Available data:
******
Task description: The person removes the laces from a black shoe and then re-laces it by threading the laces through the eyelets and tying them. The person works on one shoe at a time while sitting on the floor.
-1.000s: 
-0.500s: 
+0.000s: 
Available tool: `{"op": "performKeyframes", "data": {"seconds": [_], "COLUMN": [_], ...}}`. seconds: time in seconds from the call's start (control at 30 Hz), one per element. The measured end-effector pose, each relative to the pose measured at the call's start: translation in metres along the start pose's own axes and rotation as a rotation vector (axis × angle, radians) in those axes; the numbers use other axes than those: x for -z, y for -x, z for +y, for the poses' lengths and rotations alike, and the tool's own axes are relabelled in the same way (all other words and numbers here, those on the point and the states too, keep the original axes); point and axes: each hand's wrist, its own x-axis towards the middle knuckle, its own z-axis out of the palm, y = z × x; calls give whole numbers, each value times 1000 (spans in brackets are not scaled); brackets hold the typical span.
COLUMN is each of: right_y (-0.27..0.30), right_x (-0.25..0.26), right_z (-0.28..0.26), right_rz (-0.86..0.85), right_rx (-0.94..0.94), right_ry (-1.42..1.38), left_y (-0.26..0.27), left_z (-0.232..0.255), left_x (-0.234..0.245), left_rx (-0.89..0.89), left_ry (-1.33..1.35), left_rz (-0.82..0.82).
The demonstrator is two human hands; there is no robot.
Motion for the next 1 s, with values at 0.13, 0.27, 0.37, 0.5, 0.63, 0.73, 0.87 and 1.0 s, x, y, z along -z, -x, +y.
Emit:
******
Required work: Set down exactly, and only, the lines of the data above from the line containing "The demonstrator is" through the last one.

Response to the exercise:
The demonstrator is two human hands; there is no robot.
Motion for the next 1 s, with values at 0.13, 0.27, 0.37, 0.5, 0.63, 0.73, 0.87 and 1.0 s, x, y, z along -z, -x, +y.
Emit:

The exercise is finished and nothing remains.